### About this exercise
Each line from the one with "Prompt: place one or more markers on the white" to the final line of the data must be reproduced exactly, and no other line may appear.
--- START ---
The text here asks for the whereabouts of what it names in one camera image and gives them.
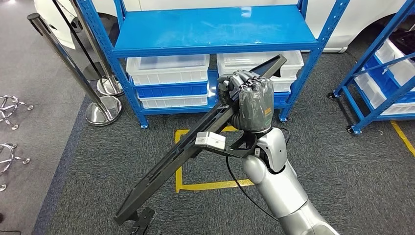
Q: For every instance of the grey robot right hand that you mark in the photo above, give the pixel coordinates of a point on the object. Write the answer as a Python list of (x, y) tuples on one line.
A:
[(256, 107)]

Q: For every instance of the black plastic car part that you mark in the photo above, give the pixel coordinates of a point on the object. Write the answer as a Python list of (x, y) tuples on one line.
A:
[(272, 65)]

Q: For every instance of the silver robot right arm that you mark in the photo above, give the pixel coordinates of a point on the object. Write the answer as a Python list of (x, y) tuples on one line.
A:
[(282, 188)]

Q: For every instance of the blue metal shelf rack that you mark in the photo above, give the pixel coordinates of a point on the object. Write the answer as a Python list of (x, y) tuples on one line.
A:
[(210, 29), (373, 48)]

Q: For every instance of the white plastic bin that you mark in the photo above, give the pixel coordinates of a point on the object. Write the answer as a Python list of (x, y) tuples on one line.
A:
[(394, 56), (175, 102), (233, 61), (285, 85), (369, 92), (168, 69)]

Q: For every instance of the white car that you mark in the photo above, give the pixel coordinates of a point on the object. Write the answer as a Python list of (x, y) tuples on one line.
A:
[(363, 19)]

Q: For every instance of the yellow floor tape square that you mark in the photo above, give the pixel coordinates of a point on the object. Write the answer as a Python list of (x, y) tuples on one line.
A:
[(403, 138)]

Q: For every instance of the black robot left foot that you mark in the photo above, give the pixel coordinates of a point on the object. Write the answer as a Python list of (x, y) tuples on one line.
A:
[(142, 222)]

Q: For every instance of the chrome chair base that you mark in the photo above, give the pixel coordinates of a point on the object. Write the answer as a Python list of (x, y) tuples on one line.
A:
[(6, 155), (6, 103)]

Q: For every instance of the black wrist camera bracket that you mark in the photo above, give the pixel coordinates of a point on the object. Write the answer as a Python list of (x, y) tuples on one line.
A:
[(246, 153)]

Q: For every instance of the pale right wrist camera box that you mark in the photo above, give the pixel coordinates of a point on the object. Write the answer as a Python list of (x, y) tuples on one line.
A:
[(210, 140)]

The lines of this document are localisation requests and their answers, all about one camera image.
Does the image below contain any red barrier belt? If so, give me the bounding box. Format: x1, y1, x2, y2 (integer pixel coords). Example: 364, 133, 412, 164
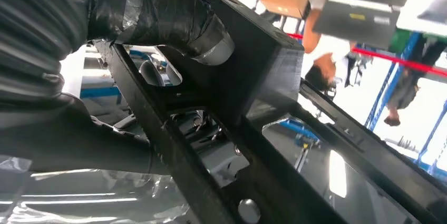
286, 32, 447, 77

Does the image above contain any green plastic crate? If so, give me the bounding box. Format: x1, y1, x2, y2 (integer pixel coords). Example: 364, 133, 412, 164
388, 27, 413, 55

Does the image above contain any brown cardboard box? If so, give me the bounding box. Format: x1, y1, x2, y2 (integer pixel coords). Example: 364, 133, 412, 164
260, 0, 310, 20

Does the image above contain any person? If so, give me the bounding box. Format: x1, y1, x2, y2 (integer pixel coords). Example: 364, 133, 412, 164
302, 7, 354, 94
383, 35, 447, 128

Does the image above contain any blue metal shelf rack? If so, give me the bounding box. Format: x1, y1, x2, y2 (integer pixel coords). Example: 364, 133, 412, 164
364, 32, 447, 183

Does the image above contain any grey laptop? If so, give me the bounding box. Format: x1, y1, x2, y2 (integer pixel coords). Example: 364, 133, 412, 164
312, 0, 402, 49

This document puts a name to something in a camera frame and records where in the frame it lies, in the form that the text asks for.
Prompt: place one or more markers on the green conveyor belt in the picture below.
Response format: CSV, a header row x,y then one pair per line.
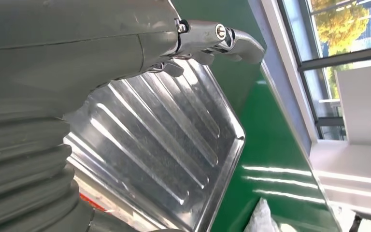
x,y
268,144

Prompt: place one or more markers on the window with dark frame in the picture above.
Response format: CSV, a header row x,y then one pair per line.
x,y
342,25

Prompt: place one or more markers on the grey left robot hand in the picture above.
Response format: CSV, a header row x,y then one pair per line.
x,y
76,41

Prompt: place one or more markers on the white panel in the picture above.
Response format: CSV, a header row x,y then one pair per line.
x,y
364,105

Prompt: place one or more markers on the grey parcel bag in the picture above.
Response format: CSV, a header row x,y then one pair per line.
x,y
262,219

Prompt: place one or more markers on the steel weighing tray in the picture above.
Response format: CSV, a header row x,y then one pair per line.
--- END ---
### Answer space
Prompt: place one or more markers on the white panel in the picture above.
Response format: CSV, a header row x,y then one pair per line.
x,y
364,105

Prompt: place one or more markers on the grey parcel bag in the picture above.
Response format: CSV, a header row x,y then one pair per line.
x,y
262,219

Prompt: place one or more markers on the steel weighing tray in the picture above.
Response format: CSV, a header row x,y then one pair per line.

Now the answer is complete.